» Description of the task
In the records that follow, the lines from the one containing "Every answer here" to the one containing "If you could segment the **grey", inclusive, are to be given again exactly.

» Source material

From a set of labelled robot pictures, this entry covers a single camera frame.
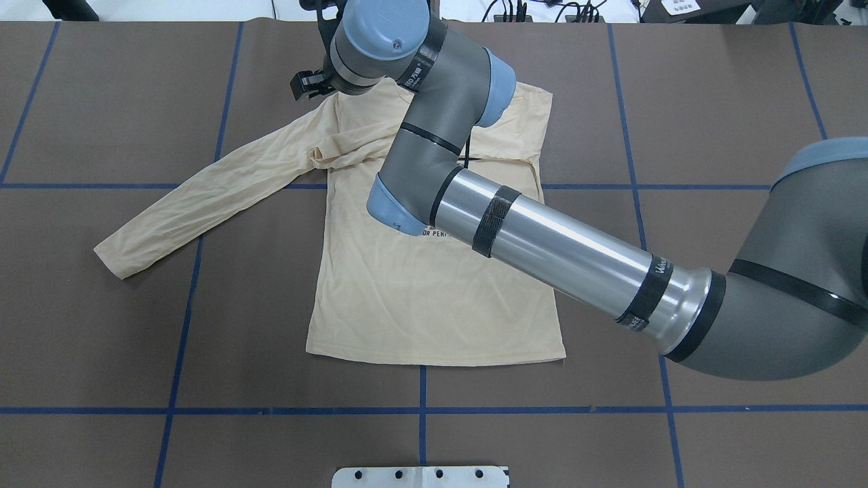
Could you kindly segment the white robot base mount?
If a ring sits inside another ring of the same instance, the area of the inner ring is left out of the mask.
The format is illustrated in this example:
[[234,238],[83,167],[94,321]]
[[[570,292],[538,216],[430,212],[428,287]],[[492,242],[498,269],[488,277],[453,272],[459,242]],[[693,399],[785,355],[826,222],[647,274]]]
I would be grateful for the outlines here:
[[509,487],[508,467],[347,467],[334,473],[332,487]]

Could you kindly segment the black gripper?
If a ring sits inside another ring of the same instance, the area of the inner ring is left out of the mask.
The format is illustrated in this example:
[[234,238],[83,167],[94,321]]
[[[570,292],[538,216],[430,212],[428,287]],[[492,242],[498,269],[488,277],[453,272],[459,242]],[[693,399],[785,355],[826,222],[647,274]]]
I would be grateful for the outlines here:
[[[304,96],[312,99],[317,96],[326,96],[335,91],[332,86],[332,77],[334,77],[334,68],[330,61],[330,46],[336,34],[339,22],[343,18],[343,11],[347,1],[298,1],[300,8],[316,12],[317,14],[317,30],[325,49],[325,59],[323,66],[316,71],[302,70],[292,77],[290,87],[295,101],[300,101]],[[337,13],[335,18],[325,19],[323,11],[330,7],[336,7]]]

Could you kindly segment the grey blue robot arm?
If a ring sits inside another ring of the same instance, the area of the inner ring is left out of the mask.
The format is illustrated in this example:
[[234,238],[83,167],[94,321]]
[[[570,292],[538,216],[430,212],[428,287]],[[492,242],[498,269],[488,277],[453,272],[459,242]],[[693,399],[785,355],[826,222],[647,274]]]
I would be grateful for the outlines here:
[[385,226],[412,236],[443,229],[717,377],[797,379],[865,339],[864,136],[797,152],[728,272],[686,270],[459,164],[472,127],[508,108],[517,75],[427,2],[300,6],[317,14],[325,59],[292,79],[296,98],[360,95],[385,77],[414,95],[367,200]]

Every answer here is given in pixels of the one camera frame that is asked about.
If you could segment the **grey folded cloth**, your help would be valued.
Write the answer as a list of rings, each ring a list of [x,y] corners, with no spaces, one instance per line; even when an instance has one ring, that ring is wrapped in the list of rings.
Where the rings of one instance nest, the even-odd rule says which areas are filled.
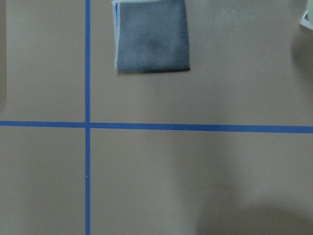
[[[190,69],[185,1],[114,0],[112,14],[117,71]]]

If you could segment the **green cup on rack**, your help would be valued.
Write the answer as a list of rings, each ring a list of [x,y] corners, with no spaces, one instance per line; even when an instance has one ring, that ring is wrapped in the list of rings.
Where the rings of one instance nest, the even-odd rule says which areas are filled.
[[[307,0],[307,14],[308,16],[313,15],[313,0]]]

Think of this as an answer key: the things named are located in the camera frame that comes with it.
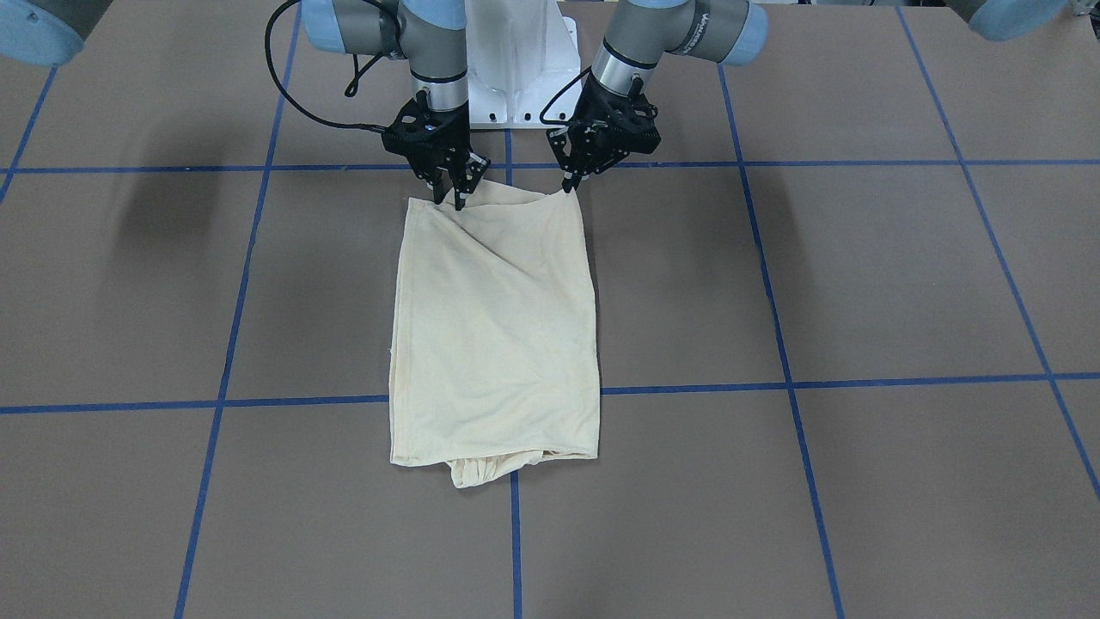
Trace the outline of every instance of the blue tape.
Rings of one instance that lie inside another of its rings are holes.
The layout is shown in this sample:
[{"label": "blue tape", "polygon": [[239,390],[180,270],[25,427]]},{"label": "blue tape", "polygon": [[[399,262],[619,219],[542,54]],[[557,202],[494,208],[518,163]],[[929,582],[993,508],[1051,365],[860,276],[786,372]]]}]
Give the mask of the blue tape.
[{"label": "blue tape", "polygon": [[1100,500],[1100,479],[1097,478],[1096,469],[1092,468],[1092,463],[1089,461],[1088,452],[1085,451],[1085,444],[1081,442],[1080,434],[1077,432],[1077,425],[1074,423],[1072,416],[1069,414],[1066,401],[1062,397],[1062,390],[1058,388],[1058,382],[1050,369],[1050,363],[1047,360],[1046,353],[1043,351],[1043,345],[1038,340],[1038,332],[1035,331],[1035,325],[1032,323],[1031,316],[1027,313],[1027,307],[1024,305],[1023,296],[1020,294],[1020,288],[1016,286],[1015,277],[1012,276],[1012,270],[1009,268],[1009,262],[1004,256],[1004,252],[1001,250],[1001,243],[997,240],[997,232],[993,230],[993,224],[986,211],[986,205],[982,202],[981,196],[978,194],[978,186],[974,181],[974,176],[970,175],[970,167],[963,157],[963,150],[959,147],[958,140],[955,137],[955,131],[952,130],[952,123],[947,120],[947,112],[944,110],[943,102],[939,100],[939,95],[936,92],[935,86],[932,85],[932,77],[928,75],[928,69],[924,65],[924,58],[921,56],[921,51],[916,46],[916,40],[913,37],[912,31],[909,29],[905,15],[902,13],[900,7],[894,7],[894,11],[898,13],[898,19],[901,20],[902,30],[905,31],[905,37],[909,38],[909,45],[913,49],[913,55],[916,57],[916,64],[921,68],[921,75],[924,76],[924,82],[928,87],[928,92],[932,95],[932,100],[936,104],[936,110],[939,112],[939,119],[944,123],[944,130],[947,131],[947,136],[952,142],[952,147],[955,148],[955,155],[958,158],[958,164],[963,168],[963,175],[966,177],[967,186],[970,188],[970,196],[974,198],[974,203],[978,208],[978,213],[981,215],[981,222],[986,226],[986,233],[989,235],[989,241],[993,245],[993,252],[997,254],[997,261],[1001,264],[1001,270],[1004,273],[1004,279],[1009,284],[1009,289],[1012,290],[1012,298],[1016,301],[1020,318],[1023,319],[1024,327],[1027,329],[1027,335],[1031,338],[1032,346],[1035,349],[1035,355],[1038,356],[1040,364],[1043,366],[1044,376],[1050,385],[1050,391],[1054,394],[1054,400],[1058,405],[1058,410],[1062,412],[1063,421],[1066,423],[1069,436],[1074,442],[1074,446],[1077,449],[1078,456],[1081,458],[1081,465],[1085,467],[1085,473],[1088,476],[1089,482],[1092,484],[1092,491],[1096,494],[1097,499]]},{"label": "blue tape", "polygon": [[512,488],[512,617],[524,618],[524,570],[519,529],[519,472],[509,474]]},{"label": "blue tape", "polygon": [[[1100,380],[1100,373],[1067,373],[1054,375],[1056,380]],[[848,380],[794,382],[796,390],[814,389],[875,389],[882,387],[931,387],[937,385],[992,385],[1001,383],[1044,383],[1046,375],[980,375],[958,377],[872,378]],[[738,391],[783,391],[785,383],[734,383],[700,385],[651,385],[636,387],[604,387],[601,396],[648,396],[659,394],[726,394]],[[92,402],[80,405],[28,405],[0,407],[0,416],[36,413],[85,413],[105,411],[157,411],[174,409],[245,409],[263,407],[307,407],[327,405],[384,405],[385,394],[364,396],[316,396],[299,398],[245,398],[227,400],[179,400],[157,402]]]},{"label": "blue tape", "polygon": [[512,185],[513,169],[516,164],[512,161],[512,129],[504,130],[504,177],[505,184]]},{"label": "blue tape", "polygon": [[[294,69],[294,54],[298,43],[298,32],[301,27],[301,5],[295,12],[294,30],[290,33],[290,46],[286,53],[286,69],[283,71],[283,87],[289,86],[290,73]],[[256,197],[256,209],[252,217],[252,232],[249,234],[249,247],[244,254],[244,266],[241,270],[241,284],[237,294],[237,308],[233,312],[233,324],[229,332],[229,344],[226,347],[226,367],[222,372],[221,384],[218,388],[218,400],[224,400],[229,391],[229,377],[233,369],[233,356],[237,351],[237,338],[241,329],[241,317],[244,313],[244,297],[249,289],[249,267],[252,262],[252,250],[256,244],[256,233],[260,229],[260,218],[264,210],[264,200],[267,196],[267,184],[271,178],[271,165],[275,159],[275,147],[278,143],[278,129],[283,121],[283,107],[285,100],[279,97],[275,106],[275,118],[272,121],[271,139],[267,142],[267,158],[263,179],[260,183],[260,195]],[[199,494],[195,502],[195,517],[191,520],[191,533],[187,543],[187,554],[184,557],[184,571],[179,577],[179,592],[176,595],[175,619],[184,619],[184,609],[187,606],[187,593],[190,587],[191,568],[195,565],[195,551],[198,548],[199,531],[202,527],[202,512],[206,509],[207,491],[210,488],[210,472],[213,468],[213,457],[218,449],[218,433],[221,429],[223,407],[215,409],[213,420],[210,424],[210,439],[207,443],[206,460],[202,464],[202,478],[199,482]]]},{"label": "blue tape", "polygon": [[[1022,159],[966,159],[967,165],[1013,166],[1013,165],[1100,165],[1100,158],[1022,158]],[[842,167],[882,165],[958,165],[958,159],[803,159],[803,161],[624,161],[616,167]],[[557,169],[558,164],[513,163],[514,169]],[[0,174],[143,174],[186,172],[263,172],[265,165],[134,165],[134,166],[74,166],[74,167],[18,167],[0,168]],[[404,163],[300,163],[278,164],[272,172],[358,172],[358,170],[406,170]]]},{"label": "blue tape", "polygon": [[813,506],[814,522],[817,524],[817,539],[822,548],[822,557],[825,560],[825,572],[828,576],[829,590],[833,594],[833,608],[837,619],[844,619],[844,603],[840,599],[840,586],[836,578],[836,568],[833,564],[833,550],[828,542],[828,531],[825,528],[825,515],[822,510],[821,498],[817,495],[817,480],[814,477],[813,462],[810,458],[810,446],[806,444],[806,434],[802,425],[802,413],[799,410],[799,399],[794,389],[794,380],[791,377],[791,365],[787,357],[787,345],[783,343],[783,329],[779,320],[779,306],[776,303],[776,294],[771,287],[771,276],[768,273],[768,256],[763,248],[763,241],[760,236],[760,225],[757,222],[756,207],[752,203],[752,189],[749,186],[748,168],[745,166],[745,157],[741,153],[741,142],[737,134],[737,119],[734,117],[734,106],[729,98],[729,88],[726,85],[726,74],[722,65],[717,66],[718,81],[722,85],[722,96],[726,103],[726,117],[729,120],[729,135],[734,141],[734,152],[737,154],[738,172],[741,177],[741,188],[745,191],[745,206],[748,209],[749,224],[752,228],[752,242],[756,243],[757,253],[760,257],[760,277],[763,279],[765,294],[768,297],[768,305],[771,308],[772,325],[776,329],[776,349],[779,352],[779,362],[783,368],[783,383],[787,389],[787,399],[791,406],[791,419],[794,423],[794,432],[799,439],[799,452],[802,454],[802,468],[806,476],[806,488],[810,491],[810,504]]},{"label": "blue tape", "polygon": [[654,385],[646,387],[605,387],[601,396],[644,396],[651,394],[725,394],[732,391],[779,391],[785,383],[741,383],[727,385]]},{"label": "blue tape", "polygon": [[0,202],[8,195],[12,178],[19,168],[19,159],[23,158],[23,151],[26,150],[26,143],[31,140],[31,132],[34,131],[34,124],[38,121],[38,113],[42,112],[42,104],[46,102],[46,95],[50,93],[50,88],[54,85],[55,77],[57,77],[57,67],[50,69],[46,81],[42,85],[42,90],[38,92],[38,100],[34,102],[34,109],[31,110],[31,118],[26,120],[26,126],[23,128],[23,136],[19,139],[19,147],[15,148],[15,156],[12,157],[11,165],[8,166],[8,172],[3,176],[3,185],[0,185]]}]

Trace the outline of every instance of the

» Completed task
Every answer here is given in pixels of the one camera frame that is asked about.
If you could segment the **grey folded cloth**, your help would be valued.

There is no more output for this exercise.